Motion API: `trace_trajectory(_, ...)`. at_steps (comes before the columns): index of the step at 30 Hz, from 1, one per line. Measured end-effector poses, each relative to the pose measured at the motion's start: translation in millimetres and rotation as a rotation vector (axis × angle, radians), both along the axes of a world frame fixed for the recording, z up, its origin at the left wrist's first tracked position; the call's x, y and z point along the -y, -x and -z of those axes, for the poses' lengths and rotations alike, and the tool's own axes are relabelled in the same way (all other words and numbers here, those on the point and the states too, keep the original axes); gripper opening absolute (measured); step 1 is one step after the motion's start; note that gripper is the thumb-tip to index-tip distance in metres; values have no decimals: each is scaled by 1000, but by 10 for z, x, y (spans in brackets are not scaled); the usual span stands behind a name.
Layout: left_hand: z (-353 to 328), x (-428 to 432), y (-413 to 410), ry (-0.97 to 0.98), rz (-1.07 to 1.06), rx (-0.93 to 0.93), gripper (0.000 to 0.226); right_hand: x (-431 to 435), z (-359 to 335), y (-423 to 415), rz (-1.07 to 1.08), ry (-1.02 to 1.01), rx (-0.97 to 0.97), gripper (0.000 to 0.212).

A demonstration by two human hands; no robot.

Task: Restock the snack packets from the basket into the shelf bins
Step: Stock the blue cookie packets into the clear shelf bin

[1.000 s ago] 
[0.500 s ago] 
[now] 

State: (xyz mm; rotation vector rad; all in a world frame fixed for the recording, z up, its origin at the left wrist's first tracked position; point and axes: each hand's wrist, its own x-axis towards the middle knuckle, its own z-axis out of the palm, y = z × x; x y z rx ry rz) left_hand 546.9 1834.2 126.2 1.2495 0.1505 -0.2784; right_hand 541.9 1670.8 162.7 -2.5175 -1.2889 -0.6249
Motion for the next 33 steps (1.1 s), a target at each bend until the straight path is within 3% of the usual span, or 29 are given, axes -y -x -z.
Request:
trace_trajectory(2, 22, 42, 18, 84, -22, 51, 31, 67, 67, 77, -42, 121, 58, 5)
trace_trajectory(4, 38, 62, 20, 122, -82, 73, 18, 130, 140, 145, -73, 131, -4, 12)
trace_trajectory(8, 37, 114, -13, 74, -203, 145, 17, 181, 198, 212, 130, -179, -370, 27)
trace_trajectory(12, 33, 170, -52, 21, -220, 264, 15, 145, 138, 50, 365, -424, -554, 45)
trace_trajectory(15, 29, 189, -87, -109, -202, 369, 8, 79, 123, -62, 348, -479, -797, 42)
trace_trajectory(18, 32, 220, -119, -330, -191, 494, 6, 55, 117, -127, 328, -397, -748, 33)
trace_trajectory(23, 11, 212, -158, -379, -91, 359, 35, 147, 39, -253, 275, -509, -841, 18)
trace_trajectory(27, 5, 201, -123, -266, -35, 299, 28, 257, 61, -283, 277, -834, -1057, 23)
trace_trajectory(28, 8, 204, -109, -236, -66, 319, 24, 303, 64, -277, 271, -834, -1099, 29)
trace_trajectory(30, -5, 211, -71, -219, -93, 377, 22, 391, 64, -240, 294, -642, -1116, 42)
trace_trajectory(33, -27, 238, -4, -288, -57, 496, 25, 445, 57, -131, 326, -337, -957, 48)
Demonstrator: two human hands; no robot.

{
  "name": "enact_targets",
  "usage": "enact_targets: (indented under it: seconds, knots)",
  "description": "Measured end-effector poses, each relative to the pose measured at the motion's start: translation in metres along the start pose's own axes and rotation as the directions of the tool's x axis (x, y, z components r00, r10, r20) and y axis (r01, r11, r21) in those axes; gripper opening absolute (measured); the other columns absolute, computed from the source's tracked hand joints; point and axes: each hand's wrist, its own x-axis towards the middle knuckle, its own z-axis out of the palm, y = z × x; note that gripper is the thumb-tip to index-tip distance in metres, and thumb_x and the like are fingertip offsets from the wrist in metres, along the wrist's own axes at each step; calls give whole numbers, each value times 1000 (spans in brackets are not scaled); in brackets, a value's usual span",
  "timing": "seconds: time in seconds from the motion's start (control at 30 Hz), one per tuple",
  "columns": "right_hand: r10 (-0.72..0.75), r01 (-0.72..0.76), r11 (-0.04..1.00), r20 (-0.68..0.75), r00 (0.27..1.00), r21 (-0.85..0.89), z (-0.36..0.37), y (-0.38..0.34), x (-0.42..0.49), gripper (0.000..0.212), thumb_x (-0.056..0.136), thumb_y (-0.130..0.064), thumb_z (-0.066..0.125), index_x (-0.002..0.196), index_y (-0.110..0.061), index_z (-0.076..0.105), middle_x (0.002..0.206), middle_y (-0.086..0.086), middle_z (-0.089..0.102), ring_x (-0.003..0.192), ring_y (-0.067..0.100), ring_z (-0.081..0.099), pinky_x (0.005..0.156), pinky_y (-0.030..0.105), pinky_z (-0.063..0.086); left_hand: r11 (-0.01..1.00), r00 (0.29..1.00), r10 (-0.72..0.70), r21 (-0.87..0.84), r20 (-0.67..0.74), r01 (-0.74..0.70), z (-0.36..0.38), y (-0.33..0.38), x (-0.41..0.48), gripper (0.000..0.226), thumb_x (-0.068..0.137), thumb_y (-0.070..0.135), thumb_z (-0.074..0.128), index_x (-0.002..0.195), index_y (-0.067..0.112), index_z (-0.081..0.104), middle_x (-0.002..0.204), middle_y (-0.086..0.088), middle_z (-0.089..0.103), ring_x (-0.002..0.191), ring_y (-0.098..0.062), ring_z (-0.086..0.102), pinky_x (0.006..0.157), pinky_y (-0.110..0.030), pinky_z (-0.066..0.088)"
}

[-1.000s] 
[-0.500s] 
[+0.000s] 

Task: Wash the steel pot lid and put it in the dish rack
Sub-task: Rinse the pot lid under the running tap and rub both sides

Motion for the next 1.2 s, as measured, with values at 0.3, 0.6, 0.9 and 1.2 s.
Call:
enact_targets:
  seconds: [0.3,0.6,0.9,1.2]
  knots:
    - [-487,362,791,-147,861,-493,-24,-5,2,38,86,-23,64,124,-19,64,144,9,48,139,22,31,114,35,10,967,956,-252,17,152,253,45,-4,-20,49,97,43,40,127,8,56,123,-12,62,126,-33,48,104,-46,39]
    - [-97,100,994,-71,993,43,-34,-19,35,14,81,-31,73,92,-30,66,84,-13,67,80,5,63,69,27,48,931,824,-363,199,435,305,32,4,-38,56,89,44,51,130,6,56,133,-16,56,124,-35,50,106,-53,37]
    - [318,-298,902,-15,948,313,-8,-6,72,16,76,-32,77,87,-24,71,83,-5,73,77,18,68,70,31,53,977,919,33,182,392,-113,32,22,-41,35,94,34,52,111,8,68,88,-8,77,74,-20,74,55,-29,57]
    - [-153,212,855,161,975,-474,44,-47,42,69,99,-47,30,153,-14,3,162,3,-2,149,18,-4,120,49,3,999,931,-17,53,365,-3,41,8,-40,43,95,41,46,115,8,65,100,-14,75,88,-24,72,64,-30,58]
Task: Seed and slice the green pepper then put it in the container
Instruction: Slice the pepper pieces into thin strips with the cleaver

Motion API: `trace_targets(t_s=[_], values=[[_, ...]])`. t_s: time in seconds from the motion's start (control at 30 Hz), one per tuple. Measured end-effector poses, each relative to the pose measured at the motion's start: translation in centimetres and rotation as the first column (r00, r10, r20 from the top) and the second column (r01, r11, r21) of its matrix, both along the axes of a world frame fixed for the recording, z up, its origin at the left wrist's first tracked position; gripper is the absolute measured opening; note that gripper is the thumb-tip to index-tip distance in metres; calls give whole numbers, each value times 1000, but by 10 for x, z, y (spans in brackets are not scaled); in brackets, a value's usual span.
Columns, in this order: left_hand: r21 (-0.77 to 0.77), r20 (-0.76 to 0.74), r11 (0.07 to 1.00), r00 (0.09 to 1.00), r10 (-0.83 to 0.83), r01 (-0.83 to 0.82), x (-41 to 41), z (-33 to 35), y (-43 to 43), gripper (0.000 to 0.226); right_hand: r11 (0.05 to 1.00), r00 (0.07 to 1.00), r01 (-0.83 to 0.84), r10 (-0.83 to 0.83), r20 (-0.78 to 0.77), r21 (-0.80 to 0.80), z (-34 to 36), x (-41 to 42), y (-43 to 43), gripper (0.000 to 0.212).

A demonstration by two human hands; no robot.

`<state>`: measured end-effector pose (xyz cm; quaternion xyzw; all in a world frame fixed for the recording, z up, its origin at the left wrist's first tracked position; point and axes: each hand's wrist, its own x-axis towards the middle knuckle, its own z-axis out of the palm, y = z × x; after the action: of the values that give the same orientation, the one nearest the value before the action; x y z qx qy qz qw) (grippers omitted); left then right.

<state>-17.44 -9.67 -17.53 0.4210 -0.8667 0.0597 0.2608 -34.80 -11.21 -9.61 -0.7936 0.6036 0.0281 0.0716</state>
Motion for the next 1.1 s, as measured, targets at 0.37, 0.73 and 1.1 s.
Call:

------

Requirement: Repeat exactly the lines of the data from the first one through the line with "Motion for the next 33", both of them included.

Exercise response:
Motion API: `trace_trajectory(_, ...)`. at_steps (comes before the columns): index of the step at 30 Hz, from 1, one per line. Measured end-effector poses, each relative to the pose measured at the motion's start: translation in millimetres and rotation as a rotation vector (axis × angle, radians), both along the axes of a world frame fixed for the recording, z up, its origin at the left wrist's first tracked position; the call's x, y and z point along the -y, -x and -z of those axes, for the poses' lengths and rotations alike, and the tool's own axes are relabelled in the same way (all other words and numbers here, those on the point and the states too, keep the original axes); gripper opening absolute (measured); step 1 is one step after the motion's start; note that gripper is the thumb-tip to index-tip distance in metres; values have no decimals: each is scaled by 1000, but by 10 for z, x, y (spans in brackets are not scaled); the usual span stands behind a name.
Layout: left_hand: z (-353 to 328), x (-428 to 432), y (-413 to 410), ry (-0.97 to 0.98), rz (-1.07 to 1.06), rx (-0.93 to 0.93), gripper (0.000 to 0.226); right_hand: x (-431 to 435), z (-359 to 335), y (-423 to 415), rz (-1.07 to 1.08), ry (-1.02 to 1.01), rx (-0.97 to 0.97), gripper (0.000 to 0.212).

A demonstration by two human hands; no robot.

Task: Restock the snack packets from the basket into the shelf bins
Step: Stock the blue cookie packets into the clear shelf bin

[1.000 s ago] 
[0.500 s ago] 
[now] 

State: (xyz mm; rotation vector rad; all in a world frame fixed for the recording, z up, its origin at the left wrist's first tracked position; point and axes: each hand's wrist, its own x-axis towards the middle knuckle, its own z-axis out of the palm, y = z × x; x y z rx ry rz) left_hand 546.9 1834.2 126.2 1.2495 0.1505 -0.2784; right_hand 541.9 1670.8 162.7 -2.5175 -1.2889 -0.6249
Motion for the next 33 steps (1.1 s), a target at each bend until the straight path is within 3% of the usual span, or 29 are given, axes -y -x -z.

The exercise is done, with nothing left to add.